Exercise instructions> Work out how many lines in the records below include the string "tool", and reply with that number alone.

Data under study>
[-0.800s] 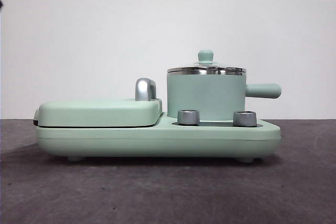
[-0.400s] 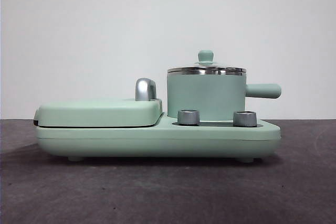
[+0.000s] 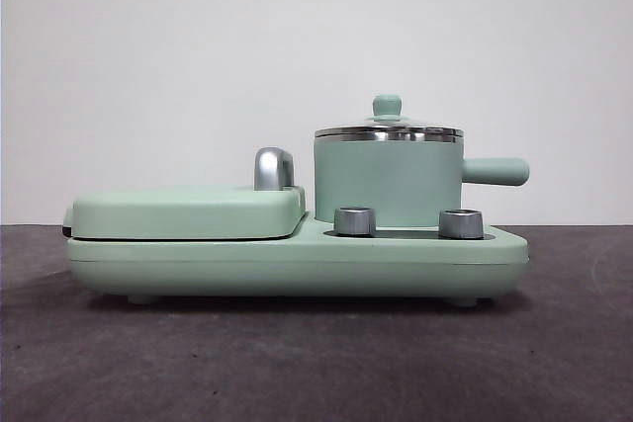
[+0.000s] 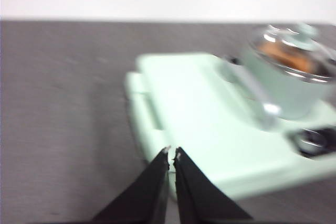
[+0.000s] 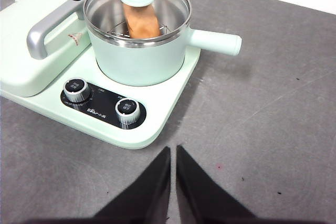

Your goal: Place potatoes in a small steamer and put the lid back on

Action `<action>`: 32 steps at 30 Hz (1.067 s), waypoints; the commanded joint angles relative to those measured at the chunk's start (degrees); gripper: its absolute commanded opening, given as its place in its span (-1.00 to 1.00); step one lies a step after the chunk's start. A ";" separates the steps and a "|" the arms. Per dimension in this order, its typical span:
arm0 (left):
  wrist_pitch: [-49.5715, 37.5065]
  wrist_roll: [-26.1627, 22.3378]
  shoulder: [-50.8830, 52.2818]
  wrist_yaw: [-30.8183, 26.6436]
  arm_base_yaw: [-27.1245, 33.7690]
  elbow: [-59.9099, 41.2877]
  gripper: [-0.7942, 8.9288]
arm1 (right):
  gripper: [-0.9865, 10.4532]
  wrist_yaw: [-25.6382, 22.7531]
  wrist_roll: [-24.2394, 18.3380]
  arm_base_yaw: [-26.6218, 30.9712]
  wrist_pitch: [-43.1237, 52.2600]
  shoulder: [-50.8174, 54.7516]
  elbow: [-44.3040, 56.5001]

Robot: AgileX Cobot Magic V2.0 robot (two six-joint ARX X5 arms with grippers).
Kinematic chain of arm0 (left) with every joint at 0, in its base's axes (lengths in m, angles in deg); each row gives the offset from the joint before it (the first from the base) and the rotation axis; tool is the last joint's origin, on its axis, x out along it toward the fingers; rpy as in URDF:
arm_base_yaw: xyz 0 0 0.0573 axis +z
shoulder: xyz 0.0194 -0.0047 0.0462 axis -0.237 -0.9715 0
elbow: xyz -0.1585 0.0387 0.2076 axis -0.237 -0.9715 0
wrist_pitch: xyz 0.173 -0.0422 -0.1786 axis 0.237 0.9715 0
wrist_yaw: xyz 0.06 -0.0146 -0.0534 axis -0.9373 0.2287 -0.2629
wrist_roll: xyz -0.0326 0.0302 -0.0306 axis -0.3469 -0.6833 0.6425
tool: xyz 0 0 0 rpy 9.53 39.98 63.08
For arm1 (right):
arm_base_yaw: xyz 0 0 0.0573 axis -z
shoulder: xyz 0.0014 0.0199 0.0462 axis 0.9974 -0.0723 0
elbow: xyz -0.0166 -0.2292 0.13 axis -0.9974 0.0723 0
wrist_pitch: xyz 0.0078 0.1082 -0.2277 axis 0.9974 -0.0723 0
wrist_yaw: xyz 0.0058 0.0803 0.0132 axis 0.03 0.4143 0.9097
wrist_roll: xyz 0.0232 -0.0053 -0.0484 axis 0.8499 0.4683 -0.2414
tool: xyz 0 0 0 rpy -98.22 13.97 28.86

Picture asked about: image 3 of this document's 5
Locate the mint green griddle cover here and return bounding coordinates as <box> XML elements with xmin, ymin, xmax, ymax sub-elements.
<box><xmin>63</xmin><ymin>184</ymin><xmax>308</xmax><ymax>240</ymax></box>

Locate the mint green breakfast maker base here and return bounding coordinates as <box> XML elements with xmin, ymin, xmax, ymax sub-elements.
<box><xmin>66</xmin><ymin>211</ymin><xmax>530</xmax><ymax>305</ymax></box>

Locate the glass lid with green knob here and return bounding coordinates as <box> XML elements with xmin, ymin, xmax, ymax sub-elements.
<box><xmin>315</xmin><ymin>93</ymin><xmax>465</xmax><ymax>142</ymax></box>

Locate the mint green pot with handle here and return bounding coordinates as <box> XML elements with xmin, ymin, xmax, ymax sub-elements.
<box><xmin>314</xmin><ymin>132</ymin><xmax>531</xmax><ymax>228</ymax></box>

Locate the silver control knob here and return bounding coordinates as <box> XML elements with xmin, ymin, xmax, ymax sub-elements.
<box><xmin>438</xmin><ymin>208</ymin><xmax>485</xmax><ymax>239</ymax></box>
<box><xmin>333</xmin><ymin>206</ymin><xmax>378</xmax><ymax>236</ymax></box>

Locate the chrome cover handle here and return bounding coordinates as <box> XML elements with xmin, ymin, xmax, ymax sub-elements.
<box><xmin>253</xmin><ymin>146</ymin><xmax>298</xmax><ymax>192</ymax></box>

Solution for this exercise> 3